As of 2001 the United States was the only nuclear weapons state that cannot produce plutonium pits for its weapons. Milestones continued to slip for production and certification of a plutonium pit for a W88 warhead at the interim Los Alamos TA-55 facility. Conceptual design work for an adequate long-term facility continues to be delayed.

Production and certification of plutonium pits remain congressional interest items. For the FY2002 pit manufacturing and certification campaign, the House Armed Services Committee recommended the budget request of $128.5 million, including $122.5 million for W88 pit manufacturing and certification, $4.0 million to begin the task of understanding manufacturing and certification requirements for other stockpile warheads, and $2.0 million to support pre-conceptual design activities in support of a modern pit facility. Only one W88 warhead surveillance pit remained for destructive testing purposes but good progress was being made toward establishing a limited manufacturing capability at Los Alamos National Laboratory, with production of certifiable pits scheduled to begin in fiscal year 2003. In contrast, W88 pit certification has slipped from fiscal year 2007 to fiscal year 2009, with no commitment to meeting the latter date. This reflected both the difficulty of certifying a pit with extremely high confidence in the absence of nuclear testing, as well as the potential national security consequences of a failure in this area.

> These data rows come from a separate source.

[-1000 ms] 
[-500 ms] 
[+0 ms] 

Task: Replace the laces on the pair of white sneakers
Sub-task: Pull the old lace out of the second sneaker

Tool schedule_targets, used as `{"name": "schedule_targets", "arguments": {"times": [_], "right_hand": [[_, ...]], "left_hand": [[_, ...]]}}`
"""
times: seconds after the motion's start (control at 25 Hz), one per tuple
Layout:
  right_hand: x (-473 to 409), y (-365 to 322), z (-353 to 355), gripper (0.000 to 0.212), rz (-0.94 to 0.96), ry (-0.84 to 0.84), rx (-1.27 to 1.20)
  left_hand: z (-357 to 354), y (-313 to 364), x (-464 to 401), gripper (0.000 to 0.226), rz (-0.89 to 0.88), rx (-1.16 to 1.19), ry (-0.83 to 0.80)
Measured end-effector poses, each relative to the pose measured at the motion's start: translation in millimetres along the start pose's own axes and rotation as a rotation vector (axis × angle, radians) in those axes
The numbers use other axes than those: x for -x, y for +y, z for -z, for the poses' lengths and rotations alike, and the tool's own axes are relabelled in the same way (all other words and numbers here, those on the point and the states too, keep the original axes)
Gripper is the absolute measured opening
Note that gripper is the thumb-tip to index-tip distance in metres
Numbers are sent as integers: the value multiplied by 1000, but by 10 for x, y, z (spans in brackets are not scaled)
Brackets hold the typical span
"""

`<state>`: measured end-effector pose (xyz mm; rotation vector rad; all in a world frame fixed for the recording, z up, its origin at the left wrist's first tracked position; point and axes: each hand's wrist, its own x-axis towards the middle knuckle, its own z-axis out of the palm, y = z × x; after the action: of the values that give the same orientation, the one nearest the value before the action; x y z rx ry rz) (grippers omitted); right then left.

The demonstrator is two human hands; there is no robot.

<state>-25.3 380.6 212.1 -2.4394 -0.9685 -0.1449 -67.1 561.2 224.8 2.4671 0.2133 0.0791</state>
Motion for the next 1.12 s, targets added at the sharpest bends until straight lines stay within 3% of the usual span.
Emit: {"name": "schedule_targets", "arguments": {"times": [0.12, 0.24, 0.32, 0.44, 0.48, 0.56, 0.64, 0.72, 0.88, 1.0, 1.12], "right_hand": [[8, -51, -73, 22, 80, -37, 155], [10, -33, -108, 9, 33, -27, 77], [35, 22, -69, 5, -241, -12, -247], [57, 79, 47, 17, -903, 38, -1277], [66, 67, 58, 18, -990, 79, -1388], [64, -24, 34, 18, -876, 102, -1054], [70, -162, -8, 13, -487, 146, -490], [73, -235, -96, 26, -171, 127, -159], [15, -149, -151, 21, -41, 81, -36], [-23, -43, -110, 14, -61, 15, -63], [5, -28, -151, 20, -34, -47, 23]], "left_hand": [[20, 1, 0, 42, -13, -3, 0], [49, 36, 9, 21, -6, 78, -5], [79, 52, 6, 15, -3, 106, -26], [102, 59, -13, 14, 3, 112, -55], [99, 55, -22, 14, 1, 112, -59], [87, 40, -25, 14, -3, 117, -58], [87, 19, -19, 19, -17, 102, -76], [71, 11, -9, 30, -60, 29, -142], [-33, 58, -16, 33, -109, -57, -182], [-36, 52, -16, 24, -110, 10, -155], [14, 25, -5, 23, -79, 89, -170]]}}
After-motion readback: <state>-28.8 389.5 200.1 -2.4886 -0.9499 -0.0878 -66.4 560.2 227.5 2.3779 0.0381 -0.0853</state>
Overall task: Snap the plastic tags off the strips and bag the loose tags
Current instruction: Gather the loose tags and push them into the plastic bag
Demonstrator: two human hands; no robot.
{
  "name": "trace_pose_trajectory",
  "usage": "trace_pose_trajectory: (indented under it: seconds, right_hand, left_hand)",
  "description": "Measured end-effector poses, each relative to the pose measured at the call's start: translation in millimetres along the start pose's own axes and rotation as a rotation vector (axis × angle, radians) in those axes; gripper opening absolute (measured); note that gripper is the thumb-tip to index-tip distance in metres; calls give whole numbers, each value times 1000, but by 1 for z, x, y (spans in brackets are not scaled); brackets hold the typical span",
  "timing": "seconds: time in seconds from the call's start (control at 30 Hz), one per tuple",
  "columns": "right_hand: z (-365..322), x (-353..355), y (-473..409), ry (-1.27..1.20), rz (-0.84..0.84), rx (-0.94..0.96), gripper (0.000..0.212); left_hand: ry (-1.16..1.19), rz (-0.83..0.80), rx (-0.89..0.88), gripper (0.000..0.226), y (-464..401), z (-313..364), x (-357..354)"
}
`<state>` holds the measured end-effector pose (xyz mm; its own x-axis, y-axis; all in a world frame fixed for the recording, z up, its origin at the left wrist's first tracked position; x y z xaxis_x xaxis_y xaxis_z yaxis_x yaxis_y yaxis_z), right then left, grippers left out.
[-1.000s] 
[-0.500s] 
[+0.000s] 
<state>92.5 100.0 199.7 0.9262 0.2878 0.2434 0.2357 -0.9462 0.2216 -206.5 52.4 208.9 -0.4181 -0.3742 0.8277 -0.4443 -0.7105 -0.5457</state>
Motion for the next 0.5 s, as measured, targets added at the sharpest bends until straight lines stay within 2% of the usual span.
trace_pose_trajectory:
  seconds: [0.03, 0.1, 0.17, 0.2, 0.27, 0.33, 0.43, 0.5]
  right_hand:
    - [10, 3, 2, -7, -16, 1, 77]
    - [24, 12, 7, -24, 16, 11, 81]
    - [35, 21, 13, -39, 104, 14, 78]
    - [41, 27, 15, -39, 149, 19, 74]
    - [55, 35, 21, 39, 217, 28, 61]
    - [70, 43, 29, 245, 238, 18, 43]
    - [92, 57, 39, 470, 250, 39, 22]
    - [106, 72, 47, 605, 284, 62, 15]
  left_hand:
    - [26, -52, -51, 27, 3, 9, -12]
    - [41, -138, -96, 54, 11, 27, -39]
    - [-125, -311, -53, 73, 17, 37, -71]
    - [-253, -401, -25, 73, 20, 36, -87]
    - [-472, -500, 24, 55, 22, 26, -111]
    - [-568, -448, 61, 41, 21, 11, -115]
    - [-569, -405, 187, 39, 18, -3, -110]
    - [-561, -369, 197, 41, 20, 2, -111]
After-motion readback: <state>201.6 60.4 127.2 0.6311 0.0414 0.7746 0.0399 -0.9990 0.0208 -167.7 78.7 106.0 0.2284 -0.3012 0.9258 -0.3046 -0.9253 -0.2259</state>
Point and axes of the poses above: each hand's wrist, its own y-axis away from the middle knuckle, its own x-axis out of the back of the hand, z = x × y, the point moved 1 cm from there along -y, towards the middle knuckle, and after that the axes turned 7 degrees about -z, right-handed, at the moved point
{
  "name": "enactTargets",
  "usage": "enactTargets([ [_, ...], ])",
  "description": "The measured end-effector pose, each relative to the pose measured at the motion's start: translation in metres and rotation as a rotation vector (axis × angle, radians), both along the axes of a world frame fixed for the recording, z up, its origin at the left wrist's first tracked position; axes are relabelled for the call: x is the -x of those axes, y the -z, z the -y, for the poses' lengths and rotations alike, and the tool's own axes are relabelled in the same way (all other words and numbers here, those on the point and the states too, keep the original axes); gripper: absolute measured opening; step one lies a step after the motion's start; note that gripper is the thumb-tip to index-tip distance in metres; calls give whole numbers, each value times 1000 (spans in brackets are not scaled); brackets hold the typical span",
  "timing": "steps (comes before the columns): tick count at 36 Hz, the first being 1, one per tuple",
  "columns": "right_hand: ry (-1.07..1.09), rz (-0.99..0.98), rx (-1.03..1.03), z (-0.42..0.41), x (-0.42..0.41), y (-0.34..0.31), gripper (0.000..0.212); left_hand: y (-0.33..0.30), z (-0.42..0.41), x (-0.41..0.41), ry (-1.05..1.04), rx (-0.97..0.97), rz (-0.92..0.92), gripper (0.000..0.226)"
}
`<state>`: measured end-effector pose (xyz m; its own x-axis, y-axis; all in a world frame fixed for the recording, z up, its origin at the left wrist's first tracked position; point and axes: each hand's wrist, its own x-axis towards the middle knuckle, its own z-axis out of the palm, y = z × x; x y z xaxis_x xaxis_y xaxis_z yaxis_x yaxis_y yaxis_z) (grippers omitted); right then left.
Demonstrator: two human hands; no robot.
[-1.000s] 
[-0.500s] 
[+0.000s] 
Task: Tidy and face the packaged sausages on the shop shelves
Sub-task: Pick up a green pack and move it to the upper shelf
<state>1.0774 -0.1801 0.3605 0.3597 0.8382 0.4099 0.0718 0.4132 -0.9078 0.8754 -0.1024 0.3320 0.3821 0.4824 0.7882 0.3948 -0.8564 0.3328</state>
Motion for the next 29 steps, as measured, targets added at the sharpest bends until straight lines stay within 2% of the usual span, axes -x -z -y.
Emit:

In the absence of nuclear testing, the fabrication and certification of pits that meet quality requirements for the nuclear weapon stockpile war reserve remains a major challenge. The W88 Pit Manufacturing and Certification Integrated Project Plan, March 2001, has identified approximately 18,000 activities and 350 individual work packages to complete the pit production and certification task reflecting the magnitude of this major challenge.

The goals of the campaign are to:

* Manufacture a certifiable W88 pit by the end of FY 2003;
* Establish a limited (10 pit/year) production capability for W88 pits by 2007 to meet the programmatic needs of the DoD;
* Establish the certification requirements and plan and implement the activities required to certify a W88 pit built at LANL without underground nuclear testing by FY 2009, with a goal of achieving an earlier date of FY 2007;
* Reestablish the capability to manufacture all pit types within the stockpile; and
* Plan the design and construction of a Modern Pit Facility to support long term pit manufacturing.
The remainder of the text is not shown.